All you need to say is problem description, objective and data structure used to solve the problem and bried mechanism if necessary. In doing so, you don't have to say much. Just a few pictures are enough.

But this book tries to explain some codes in words.
This is not good, boring and even frustrating. Instead, the authors should have excerpted actual source codes.Most chapters are written this way, so for newbies, this will be really boring.
This is a good reference for existing code not a good introduction to kernel components.

Rating: 3 stars
Summary: Best of the worst
Review: This book is probably the best book around, but it's still not what it should be. The authors emphasize a lot on assembly language but never bother to explain the big picture. What might have helped is a short chapter on C and assembly language interfacing, and just a road map of function calls with a detailed description of data structures, locking, and deadlock conditions. More emphasis should have been given to tricky things like bh, tasklets, and softirqs (which is absent).

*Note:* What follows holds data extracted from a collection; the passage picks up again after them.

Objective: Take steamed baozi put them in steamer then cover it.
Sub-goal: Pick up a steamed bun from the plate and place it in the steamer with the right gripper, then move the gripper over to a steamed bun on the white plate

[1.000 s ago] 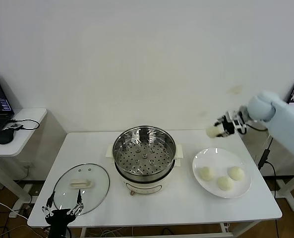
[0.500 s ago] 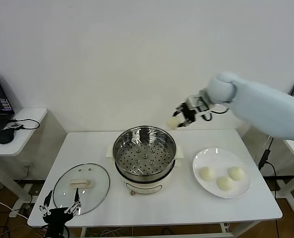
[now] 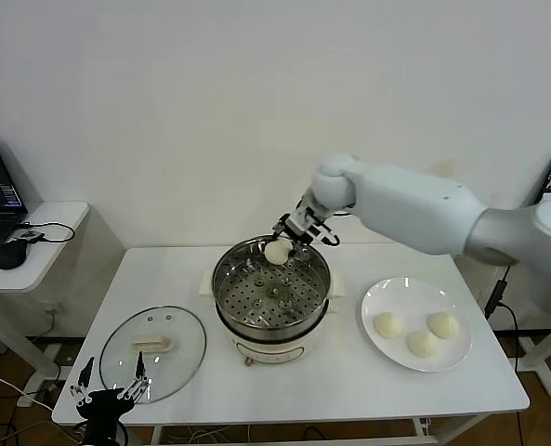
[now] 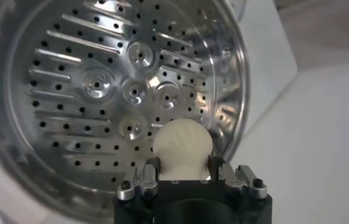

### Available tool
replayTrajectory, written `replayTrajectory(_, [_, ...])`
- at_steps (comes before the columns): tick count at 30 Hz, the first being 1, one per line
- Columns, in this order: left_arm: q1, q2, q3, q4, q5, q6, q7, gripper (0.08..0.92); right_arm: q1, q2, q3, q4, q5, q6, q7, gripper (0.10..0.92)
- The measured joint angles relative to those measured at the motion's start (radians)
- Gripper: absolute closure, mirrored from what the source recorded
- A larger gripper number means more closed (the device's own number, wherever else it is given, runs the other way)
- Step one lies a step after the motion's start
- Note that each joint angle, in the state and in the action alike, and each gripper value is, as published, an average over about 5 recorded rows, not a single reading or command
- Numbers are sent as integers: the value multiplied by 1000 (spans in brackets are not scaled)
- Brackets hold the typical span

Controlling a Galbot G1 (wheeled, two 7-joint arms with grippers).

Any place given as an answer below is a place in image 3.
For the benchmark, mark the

At many places the book is ambiguous. For example, if process A is running when an interrupt comes that will eventually wake up process B -- which kernel stack does this interrupt use? A or B. Well not too difficult to figure out, but the book should point these little things out rather than making general statements like "the IF flags are saved on the stack" -- everyone knows its saved on the stack, but which one?

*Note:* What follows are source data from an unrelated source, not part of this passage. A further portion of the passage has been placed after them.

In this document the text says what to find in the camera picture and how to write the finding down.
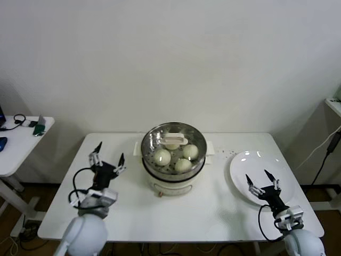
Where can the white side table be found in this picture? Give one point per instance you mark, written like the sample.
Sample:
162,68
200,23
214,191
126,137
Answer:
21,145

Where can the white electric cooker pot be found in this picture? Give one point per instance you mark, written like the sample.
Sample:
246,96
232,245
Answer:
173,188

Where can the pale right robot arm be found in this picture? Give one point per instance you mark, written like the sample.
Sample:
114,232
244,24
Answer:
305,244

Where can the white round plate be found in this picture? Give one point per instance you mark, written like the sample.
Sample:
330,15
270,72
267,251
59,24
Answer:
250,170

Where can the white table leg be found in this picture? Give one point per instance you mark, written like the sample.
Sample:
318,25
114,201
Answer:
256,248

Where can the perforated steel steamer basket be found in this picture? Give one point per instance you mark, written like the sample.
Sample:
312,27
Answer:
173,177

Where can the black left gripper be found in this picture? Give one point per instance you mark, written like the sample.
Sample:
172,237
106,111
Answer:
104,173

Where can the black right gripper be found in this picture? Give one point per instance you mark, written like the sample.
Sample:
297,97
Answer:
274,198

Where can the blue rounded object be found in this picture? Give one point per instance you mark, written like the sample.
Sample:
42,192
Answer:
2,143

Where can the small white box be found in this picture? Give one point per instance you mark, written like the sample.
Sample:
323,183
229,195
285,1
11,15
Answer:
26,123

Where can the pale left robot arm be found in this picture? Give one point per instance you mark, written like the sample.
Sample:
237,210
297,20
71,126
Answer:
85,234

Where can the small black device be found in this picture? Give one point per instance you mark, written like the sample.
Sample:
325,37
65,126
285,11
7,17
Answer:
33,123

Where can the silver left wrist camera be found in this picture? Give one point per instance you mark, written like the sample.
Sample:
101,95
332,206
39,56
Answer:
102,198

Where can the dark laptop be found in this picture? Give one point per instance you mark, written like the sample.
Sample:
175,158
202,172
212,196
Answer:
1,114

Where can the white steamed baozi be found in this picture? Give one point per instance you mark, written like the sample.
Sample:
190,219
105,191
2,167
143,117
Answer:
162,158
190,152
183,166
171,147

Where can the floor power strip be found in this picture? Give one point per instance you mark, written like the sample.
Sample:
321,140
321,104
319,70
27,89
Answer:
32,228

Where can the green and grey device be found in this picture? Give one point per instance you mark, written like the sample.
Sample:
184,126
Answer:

There is no shortcut to reading the source code so there is no point in explaining one zillion times that mov a, b will move a to b. BTW the author never explains various things that gcc and ld implicitly do to the final image (e.g., how is the function table for do_initcalls created and populated and why does the order of linking change the initialization process. etc etc)

I regret buying the book and I wish I had spent my time and money on grepping and buying coffee. Read the DJASM guide to gcc and assembly and use any source navigator to browse through the source. Its far simpler that way -- and you are uptodate with the kernel releases. happy hacking!

Rating: 4 stars
Summary: A fantastic book for linux kernel fans and hackers
Review: This book is very nicely written. This book will solve the purpose for beginners as well as for experts. I had the source code for linux, but i couldnt find a way to delve into the finer details and associate it with the architectural details of x86. This book helped me achieve that. This book builds up a required base hardware/software for each topic and then delves into the finer details. I suggest referring the Intel systems programming manuals before/during reading this book.

Pavan

Rating: 5 stars
Summary: simply the best
Review: This is the linux kernel book thar makes the difference. Although I 've tried some other books on the subject it was "Understanding the Linux kernel" that gave me some answers to my questions. It covers anything (ok, except networking, it is the core kernel book) from booting to other topics with lots of diagrams.

Rating: 5 stars
Summary: simply the best
Review: This is the linux kernel book thar makes the difference. Although I 've tried some other books on the subject it was "Understanding the Linux kernel" that gave me some answers to my questions. It covers anything (ok, except networking, it is the core kernel book) from booting to other topics with lots of diagrams.

Rating: 5 stars
Summary: kernel for everyone
Review: Understanding the Linux Kernel, now is possible with a simple, easy readable wonderful new book.